There are two main tools that I've used, and the first one is Bravo Studio.
That's bravostio.app.apps.com.
The first one, which is Bravo Studio, is more of a visual designer,
so you can use Figma or AdobeXD to design your app.
And so what Bravo Studio is connects those elements together to make into actions.
So you're basically leveling up your prototype be a functional product.
The other app I've used is called glide,
and glide allows you to create web-based but mobile-friendly apps
to do powerful things like create management tracking tools or a conference app or a workout app.
And I've even seen a template for an Instagram clone.
Now, let's wrap up with some resources you can use to learn more about building NoCode products.

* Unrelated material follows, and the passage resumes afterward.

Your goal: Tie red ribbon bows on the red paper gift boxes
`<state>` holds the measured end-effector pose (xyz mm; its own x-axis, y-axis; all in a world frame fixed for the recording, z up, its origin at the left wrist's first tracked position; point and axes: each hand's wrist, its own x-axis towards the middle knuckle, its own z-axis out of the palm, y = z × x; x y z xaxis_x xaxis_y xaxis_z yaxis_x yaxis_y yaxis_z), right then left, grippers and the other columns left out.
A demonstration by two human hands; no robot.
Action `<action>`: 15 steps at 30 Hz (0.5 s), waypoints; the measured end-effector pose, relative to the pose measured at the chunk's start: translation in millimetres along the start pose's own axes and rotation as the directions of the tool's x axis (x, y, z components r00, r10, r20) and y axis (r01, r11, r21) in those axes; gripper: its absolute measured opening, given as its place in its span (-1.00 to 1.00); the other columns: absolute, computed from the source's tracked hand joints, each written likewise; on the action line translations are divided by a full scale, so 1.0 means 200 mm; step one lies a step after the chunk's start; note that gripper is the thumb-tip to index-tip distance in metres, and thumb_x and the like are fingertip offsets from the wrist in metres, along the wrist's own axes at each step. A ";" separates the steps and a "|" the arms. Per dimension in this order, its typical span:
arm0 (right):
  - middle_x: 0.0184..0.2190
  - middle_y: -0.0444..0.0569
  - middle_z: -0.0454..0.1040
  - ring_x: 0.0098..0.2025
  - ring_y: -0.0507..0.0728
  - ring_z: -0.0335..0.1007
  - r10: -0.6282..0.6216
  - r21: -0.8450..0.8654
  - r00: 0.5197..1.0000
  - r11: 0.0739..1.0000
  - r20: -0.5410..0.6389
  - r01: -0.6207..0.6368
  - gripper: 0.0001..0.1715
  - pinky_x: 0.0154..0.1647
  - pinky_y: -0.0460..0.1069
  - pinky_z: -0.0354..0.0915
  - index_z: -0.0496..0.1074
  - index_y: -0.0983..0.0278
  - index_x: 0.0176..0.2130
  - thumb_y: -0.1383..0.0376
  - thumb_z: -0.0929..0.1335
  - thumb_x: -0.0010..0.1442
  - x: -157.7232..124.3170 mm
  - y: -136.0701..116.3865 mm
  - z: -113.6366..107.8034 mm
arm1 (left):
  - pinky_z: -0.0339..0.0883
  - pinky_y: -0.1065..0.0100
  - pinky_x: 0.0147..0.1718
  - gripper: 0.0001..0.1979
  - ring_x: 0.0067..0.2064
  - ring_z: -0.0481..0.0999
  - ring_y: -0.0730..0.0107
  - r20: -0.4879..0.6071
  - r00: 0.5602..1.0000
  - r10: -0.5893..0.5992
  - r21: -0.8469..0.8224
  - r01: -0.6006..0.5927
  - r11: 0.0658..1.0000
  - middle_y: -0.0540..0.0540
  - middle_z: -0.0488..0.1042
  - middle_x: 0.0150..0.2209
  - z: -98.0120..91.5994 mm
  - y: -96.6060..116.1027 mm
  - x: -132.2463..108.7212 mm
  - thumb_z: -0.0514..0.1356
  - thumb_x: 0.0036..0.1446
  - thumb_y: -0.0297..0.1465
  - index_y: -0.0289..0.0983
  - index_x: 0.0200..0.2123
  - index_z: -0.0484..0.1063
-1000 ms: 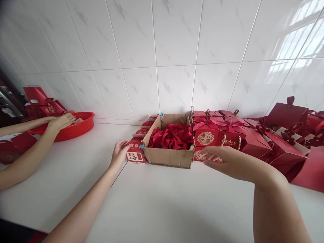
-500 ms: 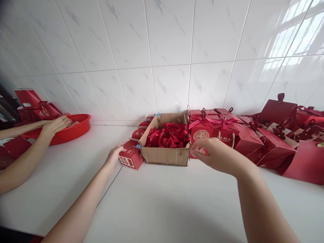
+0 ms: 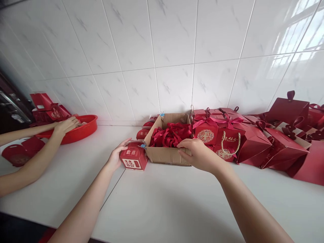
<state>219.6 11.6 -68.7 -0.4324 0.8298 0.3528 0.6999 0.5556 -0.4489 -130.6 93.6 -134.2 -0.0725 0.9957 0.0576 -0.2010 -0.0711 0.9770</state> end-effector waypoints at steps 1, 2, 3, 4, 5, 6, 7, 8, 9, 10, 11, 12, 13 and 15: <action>-0.10 0.01 0.51 -0.11 0.21 0.45 -0.002 0.030 1.000 1.000 -0.013 0.002 -0.68 -0.19 0.07 0.40 0.50 0.22 -0.12 0.19 0.25 0.24 0.00 -0.01 -0.01 | 0.36 0.37 -0.34 -0.49 -0.21 0.52 0.24 -0.002 1.000 -0.008 -0.011 0.008 1.000 -0.06 0.54 -0.16 0.00 0.00 0.00 0.23 -0.18 -0.37 -0.22 -0.05 0.44; -0.10 0.00 0.52 -0.12 0.20 0.46 0.004 0.069 0.999 0.998 -0.034 -0.002 -0.69 -0.20 0.06 0.41 0.50 0.21 -0.12 0.18 0.26 0.24 0.00 -0.01 -0.01 | 0.36 0.36 -0.37 -0.54 -0.27 0.52 0.25 -0.008 1.000 -0.018 -0.023 0.018 1.000 -0.05 0.54 -0.23 0.00 0.00 -0.01 0.23 -0.15 -0.33 -0.23 -0.09 0.45; -0.11 0.00 0.52 -0.13 0.20 0.46 0.015 0.114 0.998 0.993 -0.063 -0.008 -0.69 -0.21 0.05 0.41 0.51 0.20 -0.13 0.17 0.27 0.23 -0.01 -0.02 -0.02 | 0.35 0.35 -0.41 -0.61 -0.34 0.52 0.26 -0.019 0.999 -0.026 -0.035 0.026 0.999 -0.05 0.54 -0.31 0.00 0.00 -0.01 0.23 -0.11 -0.26 -0.25 -0.15 0.46; -0.11 0.00 0.52 -0.14 0.19 0.47 0.034 0.164 0.995 0.986 -0.097 -0.018 -0.70 -0.20 0.05 0.41 0.52 0.20 -0.14 0.15 0.28 0.23 -0.01 -0.03 -0.03 | 0.33 0.35 -0.45 -0.65 -0.42 0.50 0.29 -0.037 0.999 -0.032 -0.046 0.030 0.998 -0.03 0.51 -0.41 -0.01 0.00 -0.01 0.21 -0.07 -0.19 -0.27 -0.24 0.46; -0.11 0.00 0.52 -0.14 0.19 0.47 0.063 0.223 0.989 0.974 -0.135 -0.032 -0.71 -0.20 0.04 0.41 0.52 0.19 -0.15 0.14 0.30 0.22 -0.02 -0.04 -0.04 | 0.29 0.37 -0.51 -0.65 -0.51 0.45 0.35 -0.059 0.998 -0.035 -0.057 0.032 0.998 0.00 0.45 -0.52 -0.01 0.00 0.00 0.18 -0.03 -0.12 -0.28 -0.33 0.45; -0.12 -0.01 0.53 -0.13 0.19 0.46 0.096 0.294 0.980 0.955 -0.176 -0.041 -0.73 -0.19 0.04 0.41 0.53 0.18 -0.17 0.13 0.32 0.21 -0.03 -0.04 -0.06 | 0.23 0.40 -0.57 -0.62 -0.60 0.37 0.42 -0.082 0.996 -0.035 -0.066 0.029 0.997 0.04 0.36 -0.62 -0.02 0.00 0.00 0.15 -0.01 -0.06 -0.29 -0.41 0.43; -0.14 -0.02 0.54 -0.11 0.19 0.46 0.127 0.379 0.966 0.925 -0.225 -0.034 -0.75 -0.16 0.03 0.40 0.54 0.16 -0.18 0.13 0.34 0.20 -0.04 -0.04 -0.07 | 0.16 0.42 -0.62 -0.60 -0.67 0.28 0.48 -0.101 0.994 -0.033 -0.074 0.025 0.997 0.08 0.26 -0.69 -0.02 0.00 0.01 0.13 0.01 -0.03 -0.29 -0.46 0.41; -0.15 -0.04 0.54 -0.08 0.20 0.45 0.153 0.475 0.948 0.880 -0.279 -0.002 -0.77 -0.12 0.03 0.39 0.55 0.14 -0.20 0.13 0.36 0.18 -0.05 -0.04 -0.09 | 0.11 0.43 -0.65 -0.59 -0.70 0.21 0.51 -0.109 0.994 -0.032 -0.082 0.023 0.996 0.11 0.19 -0.72 -0.03 0.00 0.01 0.12 0.03 -0.03 -0.29 -0.48 0.41; -0.16 -0.06 0.55 -0.05 0.19 0.44 0.178 0.571 0.928 0.820 -0.327 0.044 -0.80 -0.07 0.04 0.38 0.56 0.11 -0.22 0.14 0.38 0.16 -0.07 -0.04 -0.11 | 0.10 0.44 -0.65 -0.60 -0.71 0.20 0.52 -0.107 0.994 -0.033 -0.090 0.023 0.996 0.12 0.18 -0.73 -0.03 0.01 0.01 0.13 0.03 -0.04 -0.29 -0.47 0.41; -0.16 -0.08 0.55 -0.04 0.18 0.43 0.201 0.653 0.908 0.751 -0.368 0.098 -0.82 -0.02 0.04 0.36 0.56 0.08 -0.22 0.16 0.40 0.15 -0.09 -0.03 -0.14 | 0.13 0.44 -0.63 -0.62 -0.68 0.25 0.51 -0.094 0.995 -0.039 -0.099 0.030 0.995 0.11 0.23 -0.71 -0.03 0.01 0.01 0.15 0.03 -0.06 -0.29 -0.45 0.43; -0.17 -0.11 0.55 -0.05 0.15 0.43 0.218 0.708 0.886 0.688 -0.408 0.157 -0.83 0.02 0.05 0.34 0.56 0.04 -0.21 0.19 0.41 0.13 -0.11 -0.02 -0.16 | 0.20 0.43 -0.58 -0.65 -0.63 0.34 0.48 -0.071 0.996 -0.051 -0.109 0.043 0.993 0.08 0.32 -0.65 -0.03 0.02 0.01 0.18 0.02 -0.09 -0.29 -0.41 0.45; -0.16 -0.15 0.55 -0.07 0.13 0.44 0.231 0.735 0.862 0.644 -0.451 0.212 -0.80 0.03 0.05 0.33 0.55 -0.01 -0.20 0.23 0.41 0.12 -0.14 0.00 -0.19 | 0.26 0.41 -0.51 -0.67 -0.55 0.43 0.43 -0.038 0.997 -0.069 -0.117 0.064 0.991 0.04 0.43 -0.57 -0.03 0.02 0.01 0.21 0.02 -0.12 -0.29 -0.37 0.47; -0.15 -0.18 0.54 -0.10 0.12 0.45 0.239 0.729 0.833 0.636 -0.498 0.254 -0.76 0.03 0.06 0.33 0.53 -0.07 -0.17 0.25 0.40 0.13 -0.16 0.00 -0.22 | 0.32 0.39 -0.44 -0.68 -0.45 0.50 0.37 0.004 0.996 -0.091 -0.123 0.091 0.988 0.00 0.51 -0.46 -0.02 0.02 0.00 0.23 0.01 -0.15 -0.30 -0.31 0.49; -0.06 -0.17 0.49 -0.10 0.12 0.44 0.202 0.614 0.816 0.758 -0.542 0.220 -0.69 0.00 0.10 0.35 0.44 -0.15 -0.06 0.22 0.32 0.23 -0.20 0.01 -0.25 | 0.37 0.32 -0.30 -0.67 -0.29 0.56 0.24 0.098 0.985 -0.139 -0.127 0.151 0.980 -0.09 0.58 -0.29 -0.02 0.02 -0.02 0.25 0.01 -0.20 -0.31 -0.22 0.51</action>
<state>267.3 -24.1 -42.2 0.0968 0.7603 0.6423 0.0865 0.6365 -0.7664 -134.7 90.0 -130.3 0.0523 0.9969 -0.0586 -0.3320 0.0727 0.9405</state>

So the main resources that I like to use are Makerpad.co and noco.tech.
And both of these sites have extensive libraries of content that you can get started from beginner
all the way to advanced.
You can see on this screenshot, you can start as basic as just creating websites, or you can
go to building mobile apps. And again, this is all no code. So they've got you covered. And that's
going to wrap today's episode of how to build no code apps. Thanks for listening.